To succeed in a highly competitive market, modern business needs to think of themselves as a data business first. And it appears as though more and more are: TechRepublic reported that businesses — even small businesses — are increasingly using analytics to survive the challenges they’re facing as a result of the pandemic. Researchers found that 49% of companies are using data analytics “more or much more” than before the COVID-19 crisis.
Because the value of data depreciates over time, using it quickly — and creating speedy (but accurate) reports — is a valuable feature of a good business analytics stack. Here are a few more ways a great analytics stack supports business success.
Gain Business Agility
An effective analytics stack helps companies be more agile, decisive, and forward-thinking. It helps them create a data-first mentality so they can leverage information and increase revenue through gained insights.
Make Better Decisions
A greater volume, variety, and cleanliness of data sources make it easier for business leaders to make smarter, quicker decisions.
Anticipate the Road Ahead
A business that gains insight from its data is better prepared to identify shifts in consumer/business behavior that can affect its business model — and respond accordingly to them.
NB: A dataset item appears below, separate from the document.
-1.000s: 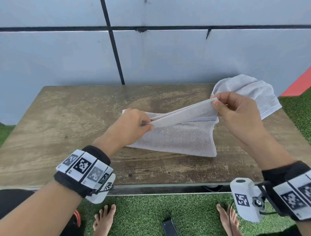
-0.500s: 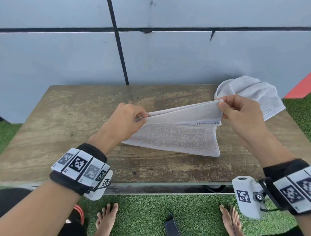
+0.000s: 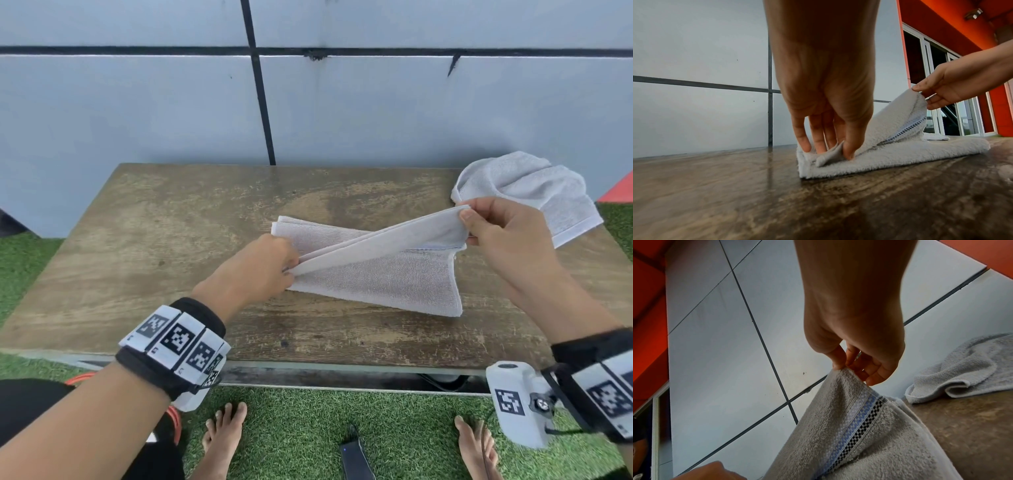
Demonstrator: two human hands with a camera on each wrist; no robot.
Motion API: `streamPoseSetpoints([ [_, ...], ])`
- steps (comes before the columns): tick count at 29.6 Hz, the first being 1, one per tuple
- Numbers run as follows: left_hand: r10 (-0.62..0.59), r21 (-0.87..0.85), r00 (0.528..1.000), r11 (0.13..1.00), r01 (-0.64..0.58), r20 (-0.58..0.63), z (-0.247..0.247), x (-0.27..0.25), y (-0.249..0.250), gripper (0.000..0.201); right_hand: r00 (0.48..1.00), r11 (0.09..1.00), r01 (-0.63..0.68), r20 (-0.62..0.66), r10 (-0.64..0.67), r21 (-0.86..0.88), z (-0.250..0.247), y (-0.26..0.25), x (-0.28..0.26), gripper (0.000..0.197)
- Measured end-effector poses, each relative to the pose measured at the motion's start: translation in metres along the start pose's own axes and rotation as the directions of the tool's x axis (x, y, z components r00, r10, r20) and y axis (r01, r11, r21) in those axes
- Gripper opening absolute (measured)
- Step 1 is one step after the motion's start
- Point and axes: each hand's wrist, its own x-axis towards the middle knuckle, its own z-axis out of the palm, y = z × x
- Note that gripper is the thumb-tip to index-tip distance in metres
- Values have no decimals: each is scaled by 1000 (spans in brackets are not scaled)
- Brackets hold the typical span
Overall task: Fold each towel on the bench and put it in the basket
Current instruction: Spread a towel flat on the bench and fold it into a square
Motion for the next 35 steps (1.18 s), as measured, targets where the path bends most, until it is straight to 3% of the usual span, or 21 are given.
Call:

Thanks to artificial intelligence (AI), an employee’s time is split between system and stack maintenance on the backend and generating actionable reports for stakeholders on the frontend
Create New Business Opportunities and Revenue Streams
Gaining insight from data can be a goldmine, and some companies have found great success selling data to other businesses.
Move New Ideas Forward, Faster
Business leaders who rely on business analytics to support new proposals or initiatives can more easily answer questions like: what kind of data will new initiatives generate? How will that data be incorporated into current reporting? Does this data hold any external value?
But wait, there’s more
Business analytics can also help companies:
- Find new customers and increase customer retention.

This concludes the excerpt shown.